### To do
Set down again exactly the lines of the listing below that fall between the line holding "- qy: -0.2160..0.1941" and the line holding "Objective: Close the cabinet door", inclusive.

### Stored data
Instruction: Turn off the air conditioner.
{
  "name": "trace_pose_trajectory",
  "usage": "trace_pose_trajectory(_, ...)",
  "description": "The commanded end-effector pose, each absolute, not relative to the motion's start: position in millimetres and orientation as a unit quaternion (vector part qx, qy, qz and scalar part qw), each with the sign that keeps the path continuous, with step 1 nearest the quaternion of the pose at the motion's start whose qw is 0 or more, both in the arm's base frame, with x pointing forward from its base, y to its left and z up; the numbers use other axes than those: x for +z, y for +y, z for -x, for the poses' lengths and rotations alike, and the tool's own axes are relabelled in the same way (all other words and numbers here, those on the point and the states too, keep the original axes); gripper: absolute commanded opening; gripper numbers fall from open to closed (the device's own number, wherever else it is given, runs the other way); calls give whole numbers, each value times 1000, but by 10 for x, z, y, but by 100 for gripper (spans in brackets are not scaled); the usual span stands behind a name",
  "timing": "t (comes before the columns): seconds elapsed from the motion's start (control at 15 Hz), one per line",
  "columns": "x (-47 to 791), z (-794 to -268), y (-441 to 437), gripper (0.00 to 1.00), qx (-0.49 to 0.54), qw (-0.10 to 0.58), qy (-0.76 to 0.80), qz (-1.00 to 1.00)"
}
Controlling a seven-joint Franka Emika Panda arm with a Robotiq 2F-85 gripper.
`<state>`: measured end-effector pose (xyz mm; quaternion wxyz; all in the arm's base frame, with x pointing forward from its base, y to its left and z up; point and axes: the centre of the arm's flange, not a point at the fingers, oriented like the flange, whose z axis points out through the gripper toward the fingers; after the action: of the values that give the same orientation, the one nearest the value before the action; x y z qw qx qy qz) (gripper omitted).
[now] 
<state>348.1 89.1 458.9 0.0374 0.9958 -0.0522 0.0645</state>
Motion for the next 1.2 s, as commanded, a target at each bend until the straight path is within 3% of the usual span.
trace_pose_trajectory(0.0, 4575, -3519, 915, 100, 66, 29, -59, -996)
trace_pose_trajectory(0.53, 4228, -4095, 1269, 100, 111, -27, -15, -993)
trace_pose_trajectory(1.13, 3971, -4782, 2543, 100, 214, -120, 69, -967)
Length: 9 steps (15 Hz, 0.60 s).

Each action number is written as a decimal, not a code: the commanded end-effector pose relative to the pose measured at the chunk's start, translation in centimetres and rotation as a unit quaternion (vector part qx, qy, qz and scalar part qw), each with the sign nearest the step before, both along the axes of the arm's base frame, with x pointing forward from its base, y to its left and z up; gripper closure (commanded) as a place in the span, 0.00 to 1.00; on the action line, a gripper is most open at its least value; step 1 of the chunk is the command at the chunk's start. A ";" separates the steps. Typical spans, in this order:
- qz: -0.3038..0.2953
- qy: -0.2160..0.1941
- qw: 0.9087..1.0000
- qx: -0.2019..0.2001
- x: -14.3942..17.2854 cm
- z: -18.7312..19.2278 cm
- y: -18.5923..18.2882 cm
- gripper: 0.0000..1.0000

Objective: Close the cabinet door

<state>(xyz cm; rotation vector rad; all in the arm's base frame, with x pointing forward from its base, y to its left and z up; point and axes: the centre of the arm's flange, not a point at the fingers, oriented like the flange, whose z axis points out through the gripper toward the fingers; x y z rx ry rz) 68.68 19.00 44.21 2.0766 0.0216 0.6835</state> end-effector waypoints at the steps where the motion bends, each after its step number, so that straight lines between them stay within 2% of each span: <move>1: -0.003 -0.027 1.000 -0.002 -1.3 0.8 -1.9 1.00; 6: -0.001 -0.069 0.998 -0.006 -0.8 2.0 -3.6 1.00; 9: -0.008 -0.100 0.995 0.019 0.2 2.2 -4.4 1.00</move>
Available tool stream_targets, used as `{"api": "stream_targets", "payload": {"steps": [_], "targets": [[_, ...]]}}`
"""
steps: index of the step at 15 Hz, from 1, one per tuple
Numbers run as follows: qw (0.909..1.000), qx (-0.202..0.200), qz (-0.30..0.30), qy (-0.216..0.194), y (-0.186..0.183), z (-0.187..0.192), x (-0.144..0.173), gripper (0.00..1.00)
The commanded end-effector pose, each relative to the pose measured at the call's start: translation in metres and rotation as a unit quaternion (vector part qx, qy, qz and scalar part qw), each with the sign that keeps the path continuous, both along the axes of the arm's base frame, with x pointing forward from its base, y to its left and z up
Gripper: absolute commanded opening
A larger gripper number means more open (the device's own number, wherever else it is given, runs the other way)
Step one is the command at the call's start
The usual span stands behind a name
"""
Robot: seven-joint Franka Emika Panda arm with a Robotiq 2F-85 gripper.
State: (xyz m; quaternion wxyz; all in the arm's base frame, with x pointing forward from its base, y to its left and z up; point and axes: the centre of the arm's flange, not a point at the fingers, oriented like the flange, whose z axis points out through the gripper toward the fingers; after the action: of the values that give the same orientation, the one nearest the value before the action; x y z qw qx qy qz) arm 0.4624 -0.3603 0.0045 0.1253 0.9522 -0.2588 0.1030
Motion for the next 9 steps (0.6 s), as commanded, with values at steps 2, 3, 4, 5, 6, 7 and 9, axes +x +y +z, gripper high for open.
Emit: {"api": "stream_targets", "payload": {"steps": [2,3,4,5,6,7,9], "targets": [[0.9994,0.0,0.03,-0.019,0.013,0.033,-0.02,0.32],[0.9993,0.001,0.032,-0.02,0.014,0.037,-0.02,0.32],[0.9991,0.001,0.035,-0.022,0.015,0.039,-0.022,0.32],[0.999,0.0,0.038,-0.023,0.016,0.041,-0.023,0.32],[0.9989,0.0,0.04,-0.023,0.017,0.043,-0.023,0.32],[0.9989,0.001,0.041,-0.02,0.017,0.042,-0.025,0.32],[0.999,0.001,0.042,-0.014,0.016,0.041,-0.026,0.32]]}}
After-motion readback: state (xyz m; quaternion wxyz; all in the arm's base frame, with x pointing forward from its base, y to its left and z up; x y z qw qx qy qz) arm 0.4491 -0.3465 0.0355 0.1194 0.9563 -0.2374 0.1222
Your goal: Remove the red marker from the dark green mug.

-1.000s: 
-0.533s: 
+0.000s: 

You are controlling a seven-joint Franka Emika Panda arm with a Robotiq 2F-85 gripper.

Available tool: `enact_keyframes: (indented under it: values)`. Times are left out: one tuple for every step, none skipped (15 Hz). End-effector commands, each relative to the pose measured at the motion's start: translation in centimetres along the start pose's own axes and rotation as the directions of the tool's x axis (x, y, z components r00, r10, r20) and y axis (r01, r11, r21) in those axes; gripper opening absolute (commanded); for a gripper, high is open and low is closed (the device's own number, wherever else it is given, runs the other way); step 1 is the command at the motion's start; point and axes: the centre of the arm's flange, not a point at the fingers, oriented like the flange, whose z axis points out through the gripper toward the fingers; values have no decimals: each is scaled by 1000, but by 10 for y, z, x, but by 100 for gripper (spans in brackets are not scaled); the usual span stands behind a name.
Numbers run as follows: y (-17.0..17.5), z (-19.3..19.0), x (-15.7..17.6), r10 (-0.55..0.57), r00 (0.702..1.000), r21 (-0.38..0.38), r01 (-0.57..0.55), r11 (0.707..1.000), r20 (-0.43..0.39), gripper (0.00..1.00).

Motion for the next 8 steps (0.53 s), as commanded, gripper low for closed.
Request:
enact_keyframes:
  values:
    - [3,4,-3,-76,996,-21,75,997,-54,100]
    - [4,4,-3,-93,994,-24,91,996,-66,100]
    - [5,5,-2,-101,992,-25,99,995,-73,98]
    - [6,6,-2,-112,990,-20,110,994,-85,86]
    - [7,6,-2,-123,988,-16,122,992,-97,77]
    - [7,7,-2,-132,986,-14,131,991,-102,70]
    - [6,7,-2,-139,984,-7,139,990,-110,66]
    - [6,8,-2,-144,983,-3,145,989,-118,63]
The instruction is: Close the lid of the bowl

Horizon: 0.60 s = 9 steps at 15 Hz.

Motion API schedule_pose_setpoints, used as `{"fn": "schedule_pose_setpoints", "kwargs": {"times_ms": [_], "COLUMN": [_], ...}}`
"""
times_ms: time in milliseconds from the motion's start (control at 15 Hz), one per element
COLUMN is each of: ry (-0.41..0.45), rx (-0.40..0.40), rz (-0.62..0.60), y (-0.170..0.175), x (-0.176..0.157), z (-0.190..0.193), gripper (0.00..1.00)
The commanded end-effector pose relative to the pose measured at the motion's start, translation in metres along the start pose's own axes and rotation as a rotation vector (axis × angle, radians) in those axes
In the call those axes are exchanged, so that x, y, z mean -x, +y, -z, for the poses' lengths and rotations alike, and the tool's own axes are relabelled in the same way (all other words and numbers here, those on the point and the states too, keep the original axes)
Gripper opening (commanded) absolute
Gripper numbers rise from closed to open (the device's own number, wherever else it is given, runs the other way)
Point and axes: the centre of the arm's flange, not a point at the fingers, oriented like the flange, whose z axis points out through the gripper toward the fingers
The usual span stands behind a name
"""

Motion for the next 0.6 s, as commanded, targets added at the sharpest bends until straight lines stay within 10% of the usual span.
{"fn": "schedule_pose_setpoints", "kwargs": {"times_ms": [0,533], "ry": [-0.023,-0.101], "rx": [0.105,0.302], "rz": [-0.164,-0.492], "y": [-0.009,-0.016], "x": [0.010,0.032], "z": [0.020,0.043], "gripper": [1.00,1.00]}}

### Answer for this exercise
- qy: -0.2160..0.1941
- qw: 0.9087..1.0000
- qx: -0.2019..0.2001
- x: -14.3942..17.2854 cm
- z: -18.7312..19.2278 cm
- y: -18.5923..18.2882 cm
- gripper: 0.0000..1.0000

Objective: Close the cabinet door

Here the output is complete.